── DATA BLOCK ──
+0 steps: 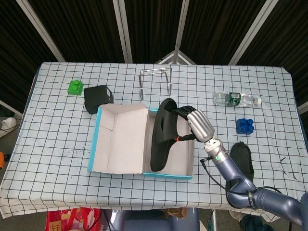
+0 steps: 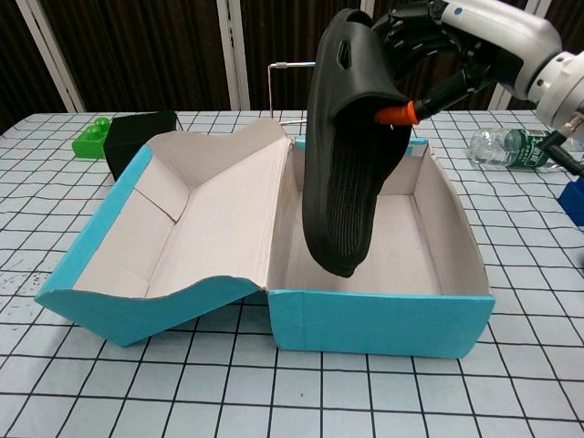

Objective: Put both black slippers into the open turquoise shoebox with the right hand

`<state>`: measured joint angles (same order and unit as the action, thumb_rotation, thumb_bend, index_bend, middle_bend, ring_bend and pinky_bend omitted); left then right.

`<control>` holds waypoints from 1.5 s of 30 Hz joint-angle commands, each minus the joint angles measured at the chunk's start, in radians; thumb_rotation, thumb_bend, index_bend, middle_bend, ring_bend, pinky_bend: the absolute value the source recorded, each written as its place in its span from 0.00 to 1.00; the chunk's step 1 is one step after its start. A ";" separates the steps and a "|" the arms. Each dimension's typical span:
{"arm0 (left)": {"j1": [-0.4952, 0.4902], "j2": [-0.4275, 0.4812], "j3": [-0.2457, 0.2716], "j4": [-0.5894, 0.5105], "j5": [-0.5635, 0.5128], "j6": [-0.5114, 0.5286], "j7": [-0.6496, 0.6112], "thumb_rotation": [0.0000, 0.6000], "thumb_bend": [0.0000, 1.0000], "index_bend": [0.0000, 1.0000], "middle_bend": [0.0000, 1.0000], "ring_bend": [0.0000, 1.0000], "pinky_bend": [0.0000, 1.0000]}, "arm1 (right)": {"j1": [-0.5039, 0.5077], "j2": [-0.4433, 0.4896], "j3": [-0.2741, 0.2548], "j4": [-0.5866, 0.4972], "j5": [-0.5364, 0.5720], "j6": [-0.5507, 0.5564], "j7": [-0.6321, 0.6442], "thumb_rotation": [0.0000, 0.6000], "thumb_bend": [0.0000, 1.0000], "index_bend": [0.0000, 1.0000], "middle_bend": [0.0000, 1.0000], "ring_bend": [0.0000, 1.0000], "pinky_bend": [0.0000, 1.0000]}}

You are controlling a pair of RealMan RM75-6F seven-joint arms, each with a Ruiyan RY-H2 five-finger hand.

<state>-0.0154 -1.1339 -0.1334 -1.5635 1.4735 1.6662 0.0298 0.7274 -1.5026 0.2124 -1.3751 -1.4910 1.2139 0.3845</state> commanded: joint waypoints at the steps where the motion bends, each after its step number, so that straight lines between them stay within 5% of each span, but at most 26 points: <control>1: -0.001 -0.001 0.000 0.000 -0.002 -0.003 0.002 1.00 0.64 0.23 0.06 0.03 0.10 | 0.000 -0.023 -0.011 0.029 -0.009 0.001 0.016 1.00 0.50 0.58 0.43 0.48 0.32; 19: -0.006 0.000 0.001 0.001 -0.009 -0.018 0.000 1.00 0.64 0.23 0.06 0.03 0.10 | 0.013 -0.187 -0.027 0.244 -0.029 0.020 0.037 1.00 0.50 0.58 0.43 0.48 0.32; 45: -0.007 0.001 -0.003 0.007 -0.012 -0.015 -0.013 1.00 0.64 0.23 0.06 0.03 0.10 | 0.059 -0.230 -0.065 0.266 -0.026 -0.117 0.016 1.00 0.50 0.59 0.43 0.48 0.32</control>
<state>-0.0220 -1.1325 -0.1363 -1.5569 1.4611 1.6510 0.0168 0.7831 -1.7289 0.1471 -1.1122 -1.5202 1.1031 0.3978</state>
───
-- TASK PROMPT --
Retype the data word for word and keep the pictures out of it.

-- ANSWER TO THE EXERCISE --
+0 steps: 
+0 steps: 

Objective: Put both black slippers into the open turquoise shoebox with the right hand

`<state>`: measured joint angles (same order and unit as the action, thumb_rotation, thumb_bend, index_bend, middle_bend, ring_bend and pinky_bend omitted); left then right.

`<control>` holds waypoints from 1.5 s of 30 Hz joint-angle commands, each minus the joint angles measured at the chunk's start, in radians; thumb_rotation, thumb_bend, index_bend, middle_bend, ring_bend, pinky_bend: the absolute value the source recorded, each written as its place in its span from 0.00 to 1.00; the chunk's step 1 is one step after its start. A ";" separates the steps and a "|" the arms. Each dimension's typical span:
{"arm0 (left)": {"j1": [-0.4952, 0.4902], "j2": [-0.4275, 0.4812], "j3": [-0.2457, 0.2716], "j4": [-0.5894, 0.5105], "j5": [-0.5635, 0.5128], "j6": [-0.5114, 0.5286], "j7": [-0.6496, 0.6112], "thumb_rotation": [0.0000, 0.6000], "thumb_bend": [0.0000, 1.0000], "index_bend": [0.0000, 1.0000], "middle_bend": [0.0000, 1.0000], "ring_bend": [0.0000, 1.0000], "pinky_bend": [0.0000, 1.0000]}, "arm1 (right)": {"j1": [-0.5039, 0.5077], "j2": [-0.4433, 0.4896], "j3": [-0.2741, 0.2548], "j4": [-0.5866, 0.4972], "j5": [-0.5364, 0.5720], "j6": [-0.5507, 0.5564], "j7": [-0.6321, 0.6442], "thumb_rotation": [0.0000, 0.6000], "thumb_bend": [0.0000, 1.0000], "index_bend": [0.0000, 1.0000], "middle_bend": [0.0000, 1.0000], "ring_bend": [0.0000, 1.0000], "pinky_bend": [0.0000, 1.0000]}}

You are controlling a pair of RealMan RM75-6F seven-joint arms, each with a Ruiyan RY-H2 five-finger hand.

<state>-0.0154 -1.1339 -0.1334 -1.5635 1.4735 1.6662 0.0298 0.7274 -1.5026 0.2124 -1.3751 -1.4910 1.2139 0.3845</state> commanded: joint waypoints at the steps where the motion bends, each after its step number, so that straight lines between them stay within 5% of each span, but at most 26 points: <control>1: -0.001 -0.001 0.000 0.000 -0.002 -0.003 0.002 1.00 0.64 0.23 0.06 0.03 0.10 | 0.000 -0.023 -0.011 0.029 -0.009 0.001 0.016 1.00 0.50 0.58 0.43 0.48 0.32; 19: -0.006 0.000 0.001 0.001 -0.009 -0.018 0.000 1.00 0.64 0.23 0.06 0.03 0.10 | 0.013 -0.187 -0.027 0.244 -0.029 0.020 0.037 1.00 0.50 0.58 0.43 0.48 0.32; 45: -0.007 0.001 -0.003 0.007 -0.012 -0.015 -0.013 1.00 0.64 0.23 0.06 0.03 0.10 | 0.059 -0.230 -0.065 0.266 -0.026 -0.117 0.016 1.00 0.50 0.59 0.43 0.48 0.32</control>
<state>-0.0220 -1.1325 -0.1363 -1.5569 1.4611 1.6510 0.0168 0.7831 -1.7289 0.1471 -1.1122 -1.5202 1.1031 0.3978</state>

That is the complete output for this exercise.